The material below holds the lines to copy: from the one with "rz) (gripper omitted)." up to and including the one with "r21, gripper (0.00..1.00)". Copy them exactly and skip the pictures.
Records shown Start Marker
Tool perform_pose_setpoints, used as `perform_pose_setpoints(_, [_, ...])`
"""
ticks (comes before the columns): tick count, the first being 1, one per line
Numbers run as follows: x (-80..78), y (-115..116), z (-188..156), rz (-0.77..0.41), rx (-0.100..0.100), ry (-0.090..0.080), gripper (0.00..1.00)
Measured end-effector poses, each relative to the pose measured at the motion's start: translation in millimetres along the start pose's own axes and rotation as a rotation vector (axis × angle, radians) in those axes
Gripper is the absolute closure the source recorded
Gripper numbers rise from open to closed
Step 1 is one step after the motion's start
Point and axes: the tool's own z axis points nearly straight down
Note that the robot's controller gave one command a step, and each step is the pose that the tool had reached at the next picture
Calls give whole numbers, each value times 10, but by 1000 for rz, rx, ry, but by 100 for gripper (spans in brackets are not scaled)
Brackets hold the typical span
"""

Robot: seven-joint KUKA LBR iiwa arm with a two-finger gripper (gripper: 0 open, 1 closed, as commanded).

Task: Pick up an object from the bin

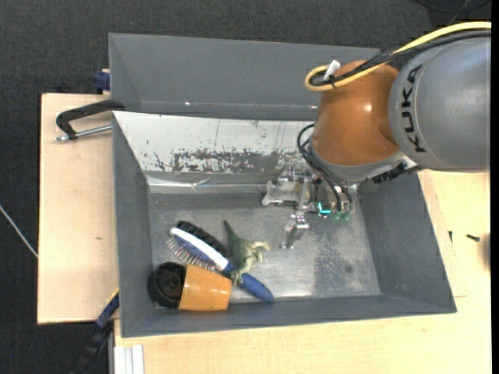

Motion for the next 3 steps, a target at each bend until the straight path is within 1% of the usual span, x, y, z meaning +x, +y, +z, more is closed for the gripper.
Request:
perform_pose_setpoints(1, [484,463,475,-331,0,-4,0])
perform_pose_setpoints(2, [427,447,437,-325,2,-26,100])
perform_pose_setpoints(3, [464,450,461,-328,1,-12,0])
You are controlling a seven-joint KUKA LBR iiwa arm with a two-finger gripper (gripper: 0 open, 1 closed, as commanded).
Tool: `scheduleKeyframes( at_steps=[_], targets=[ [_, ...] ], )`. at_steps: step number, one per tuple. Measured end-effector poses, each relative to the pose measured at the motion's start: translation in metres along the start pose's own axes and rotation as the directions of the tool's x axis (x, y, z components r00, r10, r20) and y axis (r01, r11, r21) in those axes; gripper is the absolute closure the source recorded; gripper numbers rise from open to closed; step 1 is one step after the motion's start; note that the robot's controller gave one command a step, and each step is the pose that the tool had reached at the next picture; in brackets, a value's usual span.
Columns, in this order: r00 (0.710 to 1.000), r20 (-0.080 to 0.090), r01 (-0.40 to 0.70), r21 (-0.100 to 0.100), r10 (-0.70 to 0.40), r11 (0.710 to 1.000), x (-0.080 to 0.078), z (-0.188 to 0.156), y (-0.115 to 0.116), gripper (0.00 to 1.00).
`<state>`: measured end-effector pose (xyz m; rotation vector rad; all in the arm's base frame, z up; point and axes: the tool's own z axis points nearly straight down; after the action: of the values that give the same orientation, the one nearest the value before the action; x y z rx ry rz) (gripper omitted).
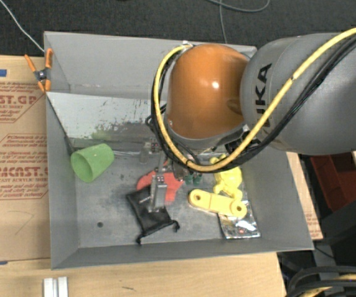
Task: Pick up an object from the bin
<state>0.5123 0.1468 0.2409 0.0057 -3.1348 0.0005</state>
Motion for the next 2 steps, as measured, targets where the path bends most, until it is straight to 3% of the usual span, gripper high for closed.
scheduleKeyframes(
  at_steps=[1,2],
  targets=[
    [1.000,0.008,-0.003,-0.002,0.003,1.000,-0.002,-0.005,-0.001,0.00],
    [0.992,0.008,0.129,0.000,-0.129,0.992,-0.052,0.118,-0.061,0.00]
  ],
)
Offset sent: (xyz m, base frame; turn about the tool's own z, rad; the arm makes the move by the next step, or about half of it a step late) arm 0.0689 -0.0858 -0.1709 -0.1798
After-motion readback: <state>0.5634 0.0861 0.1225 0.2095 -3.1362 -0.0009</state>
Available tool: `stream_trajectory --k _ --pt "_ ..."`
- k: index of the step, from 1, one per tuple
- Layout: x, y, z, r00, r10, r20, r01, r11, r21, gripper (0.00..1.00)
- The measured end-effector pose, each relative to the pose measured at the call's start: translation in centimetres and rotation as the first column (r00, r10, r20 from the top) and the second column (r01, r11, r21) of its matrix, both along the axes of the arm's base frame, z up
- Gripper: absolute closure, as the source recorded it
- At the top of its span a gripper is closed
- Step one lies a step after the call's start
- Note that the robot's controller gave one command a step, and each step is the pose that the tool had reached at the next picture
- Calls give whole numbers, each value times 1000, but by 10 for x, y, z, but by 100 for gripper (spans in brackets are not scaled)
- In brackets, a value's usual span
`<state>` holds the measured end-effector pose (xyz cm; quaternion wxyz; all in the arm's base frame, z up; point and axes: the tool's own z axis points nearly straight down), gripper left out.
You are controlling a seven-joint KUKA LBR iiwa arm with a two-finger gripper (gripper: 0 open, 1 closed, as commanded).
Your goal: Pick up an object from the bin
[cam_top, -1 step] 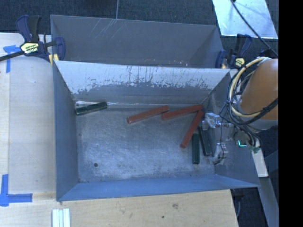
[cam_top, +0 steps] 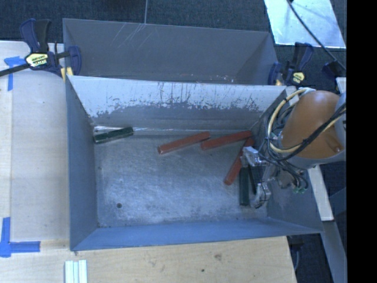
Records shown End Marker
_Answer_.
`<state>`: measured end-effector pose (xyz m; rotation vector rad; all in the arm's base frame, z up; point and axes: the tool's own z axis points nearly straight down; after the action: of the values that give the same orientation, the one nearest the value before the action; x y z rx ry rz) (gripper omitted).
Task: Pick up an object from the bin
<state>0.5123 0.1468 0.2409 0.0057 -3.1348 0.0005</state>
Motion for the next 2 steps, as measured, targets where the path bends most, until it is straight to 3% of the usual span, gripper high for closed.
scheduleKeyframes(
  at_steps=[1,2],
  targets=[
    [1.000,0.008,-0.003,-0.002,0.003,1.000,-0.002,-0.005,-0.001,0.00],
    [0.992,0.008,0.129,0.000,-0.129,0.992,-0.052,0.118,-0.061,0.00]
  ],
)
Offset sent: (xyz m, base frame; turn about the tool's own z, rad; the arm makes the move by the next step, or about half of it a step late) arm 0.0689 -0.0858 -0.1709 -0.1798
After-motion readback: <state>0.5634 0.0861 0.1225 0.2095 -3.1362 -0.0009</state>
Available tool: `stream_trajectory --k _ --pt "_ ..."`
- k: index of the step, from 1, one per tuple
- Layout: x, y, z, r00, r10, r20, r01, r11, r21, gripper (0.00..1.00)

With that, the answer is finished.